Should you build or buy generative AI?

Rather than devote resources to replicate generative AI capabilities already available, that time and effort will go to automating existing manual processes and exploring new possibilities. “We’re not imagining utilizing AI to do the same things just because that’s the way we’ve always done it,” he says. “With this new superpower, how should we develop or refine refactoring these business processes?”

Buying rather than building will make it easier to take advantage of new capabilities as they arrive, he suggests. “I think one of the success of organizations in being able to utilize the tools that are becoming more readily available will lie in the ability to adapt and review.”

In a larger organization, using commercially available LLMs that come with development tools and integrations will allow multiple departments to experiment with different approaches, discover where generative AI can be useful, and get experience with how to use it effectively.
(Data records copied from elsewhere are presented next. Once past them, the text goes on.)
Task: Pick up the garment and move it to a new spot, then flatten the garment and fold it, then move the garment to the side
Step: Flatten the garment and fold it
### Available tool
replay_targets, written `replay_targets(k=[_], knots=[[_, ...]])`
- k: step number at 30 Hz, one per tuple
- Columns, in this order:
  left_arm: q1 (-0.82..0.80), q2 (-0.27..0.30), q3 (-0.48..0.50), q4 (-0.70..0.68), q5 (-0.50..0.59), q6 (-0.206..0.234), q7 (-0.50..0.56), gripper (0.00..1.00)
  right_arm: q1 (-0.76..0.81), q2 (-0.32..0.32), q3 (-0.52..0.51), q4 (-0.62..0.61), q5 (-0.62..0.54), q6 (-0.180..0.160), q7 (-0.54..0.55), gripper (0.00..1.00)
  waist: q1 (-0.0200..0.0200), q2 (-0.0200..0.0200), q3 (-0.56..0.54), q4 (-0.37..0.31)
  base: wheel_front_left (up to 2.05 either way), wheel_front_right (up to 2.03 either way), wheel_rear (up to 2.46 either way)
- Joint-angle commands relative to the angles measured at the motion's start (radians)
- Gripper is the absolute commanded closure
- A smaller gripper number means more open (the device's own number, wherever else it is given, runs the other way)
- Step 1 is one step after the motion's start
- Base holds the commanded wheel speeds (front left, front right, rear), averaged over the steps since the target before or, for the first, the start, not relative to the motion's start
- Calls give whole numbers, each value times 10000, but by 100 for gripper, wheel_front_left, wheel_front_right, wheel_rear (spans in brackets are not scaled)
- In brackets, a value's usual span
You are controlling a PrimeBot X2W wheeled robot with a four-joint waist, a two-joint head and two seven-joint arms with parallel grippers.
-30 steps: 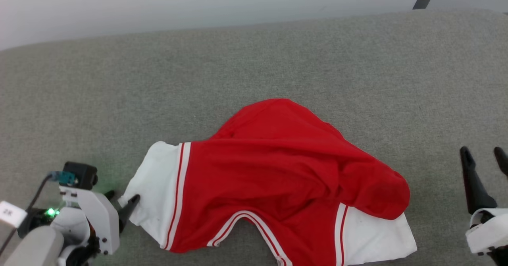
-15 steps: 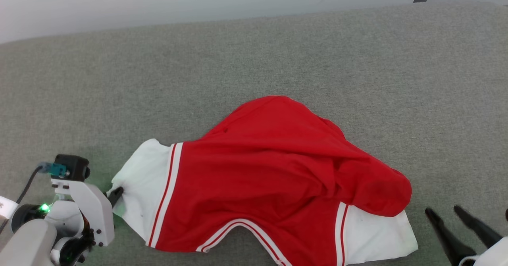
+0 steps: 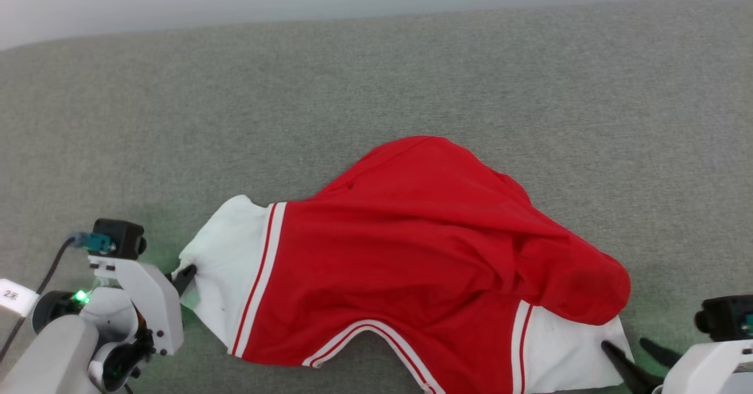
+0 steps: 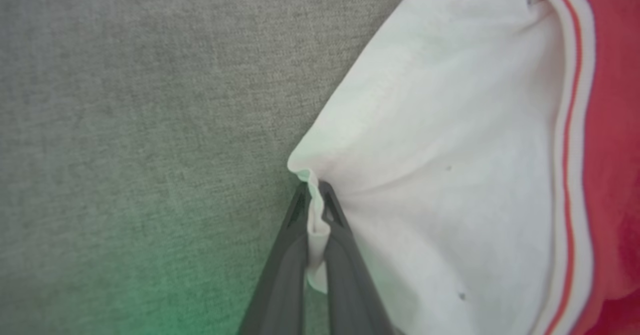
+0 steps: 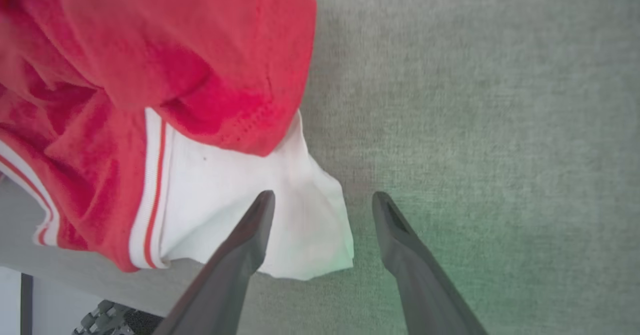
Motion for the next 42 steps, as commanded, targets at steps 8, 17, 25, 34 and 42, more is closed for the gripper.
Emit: replay_targets(k=[8,17,25,34,42], knots=[[324,-515,-610,220,-108,-14,81,100,-481,-261,582,1354,253,-7,810,100,0,-1,-93,314,0,0,0],[377,-416,-789,129,-340,-15,418,100,-920,-787,517,1309,876,-2,1249,100,0,-1,-553,514,0,0,0],[-359,47,-530,-899,-731,121,1333,100,-2103,-1460,206,377,1598,-2,1990,100,0,-1,-1419,683,0,0,0],[-2021,642,-89,-2170,-786,328,2245,100,-4901,-2053,739,468,1584,-2,1854,100,0,-1,-2200,899,0,0,0],[-4456,510,-124,-2038,-272,209,2357,100,-7926,-2151,1972,2258,1719,-2,-243,100,0,-1,-2690,1113,0,0,0]])
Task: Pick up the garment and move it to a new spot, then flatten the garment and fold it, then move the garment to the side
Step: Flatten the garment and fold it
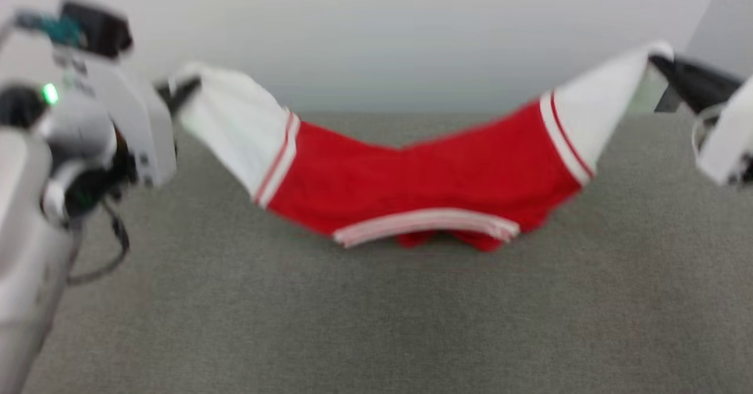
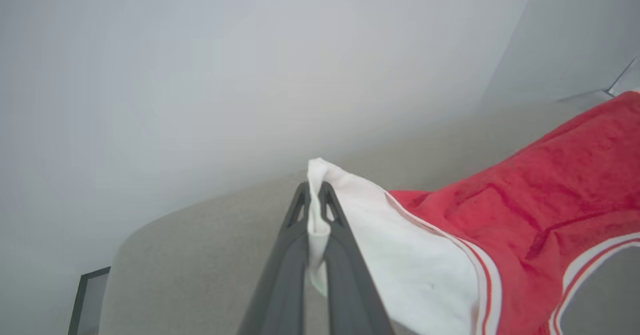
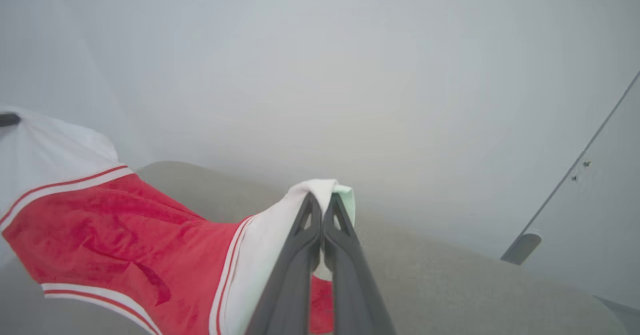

Even organizations with significant technology expertise like Airbnb and Deutsche Telekom are choosing to fine-tune LLMs like ChatGPT rather than build their own.

“You take the large language model, and then you can bring it within your four walls and build that domain piece you need for your particular company and industry,” National Grid group CIDO Adriana Karaboutis says. “You really have to take what’s already there. You’re going to be five years out here doing a moonshot while your competitors layer on top of everything that’s already available.”

Panasonic’s B2B Connect unit used the Azure OpenAI Service to build its ConnectAI assistant for internal use by its legal and accounting teams, as well as HR and IT, and the reasoning was similar, says Hiroki Mukaino, senior manager for IT & digital strategy. “We thought it would be technically difficult and costly for ordinary companies like us that haven’t made a huge investment in generative AI to build such services on our own,” he says.

Increasing employee productivity is a high priority and rather than spend time creating the LLM, Mukaino wanted to start building it into tools designed for their business workflow. “By using Azure OpenAI Service, we were able to create an AI assistant much faster than build an AI in-house, so we were able to spend our time on improving usability.”

He also views the ability to further shape the generative AI options with plugins as a good way to customize it to Panasonic’s needs, calling plugins important functions to compensate for the shortcomings of the current ChatGPT.

Fine-tuning cloud LLMs by using vector embeddings from your data is already in private preview in Azure Cognitive Search for the Azure OpenAI Service.

“While you can power your own copilot using any internal data, which immediately improves the accuracy and decreases the hallucination, when you add vector support, it’s more efficient retrieving accurate information quickly,” Microsoft AI platform corporate VP John Montgomery says. That creates a vector index for the data source—whether that’s documents in an on-premises file share or a SQL cloud database—and an API endpoint to consume in your application.

Panasonic is using this with both structured and unstructured data to power the ConnectAI assistant. Similarly, professional services provider EY is chaining multiple data sources together to build chat agents, which Montgomery calls a constellation of models, some of which might be open source models. “Information about how many pairs of eyeglasses the company health plan covers would be in an unstructured document, and checking the pairs claimed for and how much money is left in that benefit would be a structured query,” he says.

Use and protect data

Companies taking the shaper approach, Lamarre says, want the data environment to be completely contained within their four walls, and the model to be brought to their data, not the reverse. While whatever you type into the consumer versions of generative AI tools is used to train the models that drive them (the usual trade-off for free services), Google, Microsoft and OpenAI all say commercial customer data isn’t used to train the models.

For example, you can run Azure OpenAI over your own data without fine-tuning, and even if you choose to fine-tune on your organization’s data, that customization, like the data, stays inside your Microsoft tenant and isn’t applied back to the core foundation model. “The data usage policy and content filtering capabilities were major factors in our decision to proceed,” Mukaino says.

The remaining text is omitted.